## Your objective
From the first line to the last, please reproduce the material exactly, skipping the pictures.

## Raw data
^^^^^^^^
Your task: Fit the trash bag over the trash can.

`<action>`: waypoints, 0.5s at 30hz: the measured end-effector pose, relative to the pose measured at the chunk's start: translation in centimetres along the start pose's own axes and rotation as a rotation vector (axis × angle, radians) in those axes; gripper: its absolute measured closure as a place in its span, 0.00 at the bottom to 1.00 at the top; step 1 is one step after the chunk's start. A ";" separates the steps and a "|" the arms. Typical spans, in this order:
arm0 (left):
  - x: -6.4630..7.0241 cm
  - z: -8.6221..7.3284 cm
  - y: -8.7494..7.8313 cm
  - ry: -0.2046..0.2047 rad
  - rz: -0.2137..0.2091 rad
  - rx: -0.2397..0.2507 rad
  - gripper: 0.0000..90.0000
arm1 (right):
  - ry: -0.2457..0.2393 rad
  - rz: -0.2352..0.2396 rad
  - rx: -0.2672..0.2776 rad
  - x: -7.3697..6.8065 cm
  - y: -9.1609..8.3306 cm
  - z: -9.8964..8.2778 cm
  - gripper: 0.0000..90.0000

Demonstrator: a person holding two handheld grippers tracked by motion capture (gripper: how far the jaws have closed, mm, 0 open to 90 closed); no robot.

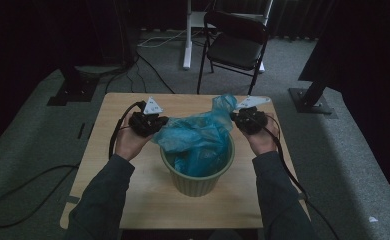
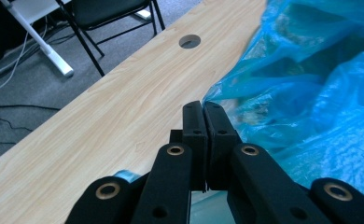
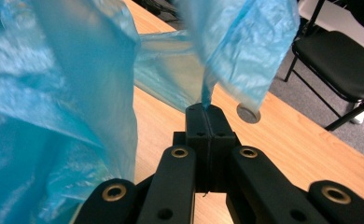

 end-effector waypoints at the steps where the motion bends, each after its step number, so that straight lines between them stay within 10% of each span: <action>1: -0.1 0.0 0.1 -0.005 -0.002 0.001 0.98 | 0.002 -0.001 -0.006 0.0 0.1 -0.2 1.00; 15: -0.7 -0.2 2.6 -0.089 -0.043 0.004 0.98 | 0.045 0.002 -0.046 0.5 0.9 -2.5 1.00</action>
Point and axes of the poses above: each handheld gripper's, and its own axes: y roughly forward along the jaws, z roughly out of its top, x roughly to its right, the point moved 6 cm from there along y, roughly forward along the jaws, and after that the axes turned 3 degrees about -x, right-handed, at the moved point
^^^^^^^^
## Answer section
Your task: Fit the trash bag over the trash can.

`<action>`: waypoints, 0.5s at 30hz: the measured end-effector pose, relative to the pose measured at the chunk's start: translation in centimetres along the start pose's own axes and rotation as a rotation vector (axis × angle, radians) in those axes; gripper: its absolute measured closure as a place in its span, 0.00 at the bottom to 1.00 at the top; step 1 is one step after the chunk's start. A ";" separates the steps and a "|" the arms. Typical spans, in this order:
arm0 (left):
  - x: -6.4630..7.0241 cm
  - z: -8.6221..7.3284 cm
  - y: -8.7494..7.8313 cm
  - ry: -0.2046..0.2047 rad
  - rz: -0.2137..0.2091 rad
  - rx: -0.2397..0.2507 rad
  - gripper: 0.0000..90.0000
arm1 (right):
  - ry: -0.2457..0.2393 rad
  - rz: -0.2352..0.2396 rad
  - rx: -0.2672..0.2776 rad
  - x: -7.3697..6.8065 cm
  - y: -9.1609..8.3306 cm
  - z: -9.8964..8.2778 cm
  - gripper: 0.0000..90.0000

Demonstrator: a person holding two handheld grippers tracked by motion capture (gripper: how far the jaws have closed, mm, 0 open to 90 closed); no robot.


 end-effector waypoints at the steps where the motion bends, each after its step number, so that straight lines between them stay within 10% of each span: <action>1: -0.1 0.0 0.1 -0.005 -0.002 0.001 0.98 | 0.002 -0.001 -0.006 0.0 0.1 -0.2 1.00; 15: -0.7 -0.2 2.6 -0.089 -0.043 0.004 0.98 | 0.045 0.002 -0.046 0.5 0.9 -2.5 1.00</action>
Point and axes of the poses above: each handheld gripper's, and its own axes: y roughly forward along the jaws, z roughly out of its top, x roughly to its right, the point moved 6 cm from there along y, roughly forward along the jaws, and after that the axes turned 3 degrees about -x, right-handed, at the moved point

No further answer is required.